🌈75. Sort Colors

Medium | Grind 75 | February 15th Wednesday, 2023

Given an array nums with n objects colored red, white, or blue, sort them in-place so that objects of the same color are adjacent, with the colors in the order red, white, and blue.

We will use the integers 0, 1, and 2 to represent the color red, white, and blue, respectively.

You must solve this problem without using the library's sort function.

Constraints:

  • n == nums.length

  • 1 <= n <= 300

  • nums[i] is either 0, 1, or 2.

Follow up: Could you come up with a one-pass algorithm using only constant extra space?

Input: nums = [2,0,2,1,1,0]
Output: [0,0,1,1,2,2]

SOLUTION

We set up two index variables: zero is set to 0 to keep track of the current position of the last 0 that was sorted, and two is set to the last index in the array (len(nums)-1) to keep track of the current position of the first 2 that has been sorted.

Next, we iterate through the array until the iterator is more than the value of two. As we iterate over the elements, if it is equal to 0, then the current element is swapped with the element at the current position of zero, and both the iterator and zero are incremented by 1. This moves the 0 to the left side of the array. If the current element is equal to 2, then the current element is swapped with the element at the current position of two, and two is decremented by 1. This moves the 2 to the right side of the array. If the current element is equal to 1, then it is already in the correct position, and the iterator is incremented by 1.
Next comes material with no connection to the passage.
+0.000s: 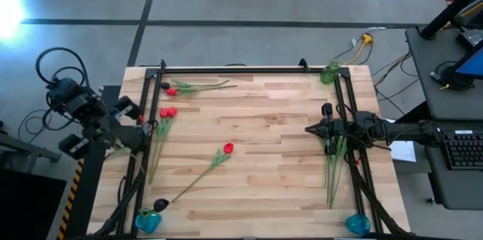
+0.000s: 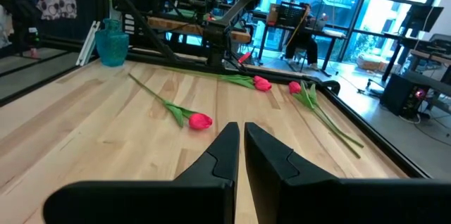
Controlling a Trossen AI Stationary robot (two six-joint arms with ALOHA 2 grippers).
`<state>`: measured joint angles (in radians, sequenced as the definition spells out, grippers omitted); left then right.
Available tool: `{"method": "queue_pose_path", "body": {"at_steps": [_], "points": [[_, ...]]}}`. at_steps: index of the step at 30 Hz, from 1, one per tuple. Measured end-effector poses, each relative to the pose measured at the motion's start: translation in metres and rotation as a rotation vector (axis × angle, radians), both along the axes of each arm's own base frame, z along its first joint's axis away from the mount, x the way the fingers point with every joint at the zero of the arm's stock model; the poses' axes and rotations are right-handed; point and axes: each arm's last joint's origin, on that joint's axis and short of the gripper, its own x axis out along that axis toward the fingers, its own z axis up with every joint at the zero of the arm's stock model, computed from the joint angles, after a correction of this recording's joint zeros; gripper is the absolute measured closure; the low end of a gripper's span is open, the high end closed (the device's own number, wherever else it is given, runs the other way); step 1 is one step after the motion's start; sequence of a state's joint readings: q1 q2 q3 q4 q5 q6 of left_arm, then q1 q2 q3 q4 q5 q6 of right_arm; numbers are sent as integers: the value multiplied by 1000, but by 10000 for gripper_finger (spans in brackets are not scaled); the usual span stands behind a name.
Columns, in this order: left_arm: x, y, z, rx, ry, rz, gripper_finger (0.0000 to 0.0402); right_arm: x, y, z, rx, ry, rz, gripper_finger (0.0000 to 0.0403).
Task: Sort flowers into vase by color
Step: Put the black tulip into the left blue vase
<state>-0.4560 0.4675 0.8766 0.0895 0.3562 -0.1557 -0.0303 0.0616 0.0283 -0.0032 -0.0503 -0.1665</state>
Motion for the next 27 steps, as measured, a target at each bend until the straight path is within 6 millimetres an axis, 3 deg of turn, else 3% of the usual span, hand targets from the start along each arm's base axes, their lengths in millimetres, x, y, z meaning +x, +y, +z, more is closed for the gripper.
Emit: {"method": "queue_pose_path", "body": {"at_steps": [7,15,27], "points": [[2,-8,-29,-92,-37,-185,401,0,0,0,1,0,0,385],[5,-24,-63,-75,-5,-327,401,0,0,0,0,0,0,385],[12,-54,-73,-36,12,-415,401,0,0,0,2,0,0,385]]}}
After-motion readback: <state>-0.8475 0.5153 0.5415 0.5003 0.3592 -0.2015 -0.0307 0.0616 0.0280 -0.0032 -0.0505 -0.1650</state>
After the while loop finishes, the array will have all the 0s on the left, followed by all the 1s, and then all the 2s on the right.


class Solution:
    def sortColors(self, nums: List[int]) -> None:
        """
        Do not return anything, modify nums in-place instead.
        """
        
        zero = 0 # index to track 0 position
        two = len(nums)-1 # index to track 2 position

        iterator = 0

        while iterator <= two:
            # move the 0 to left 
            if nums[iterator] == 0: 
                nums[iterator], nums[zero] = nums[zero], nums[iterator]
                iterator += 1
                zero += 1
            
            # move the 2 to the right
            elif nums[iterator] == 2: 
                nums[iterator], nums[two] = nums[two], nums[iterator]
                two -= 1
                
            # we do not care about the 1
            else: 
                iterator += 1
        
        return nums

TIME AND SPACE COMPLEXITY

Time: O(n) where n is the length of the input array. This is because the algorithm makes a single pass through the array, and each element is visited at most twice (once during the swap with the 0 or 2, and once during the iterator increment).

SPACE: O(1)This is because the algorithm only uses a few additional variables (namely zero, two, and iterator) to keep track of the position of the 0s, 1s, and 2s, and no additional data structures are used to store the input array or intermediate results.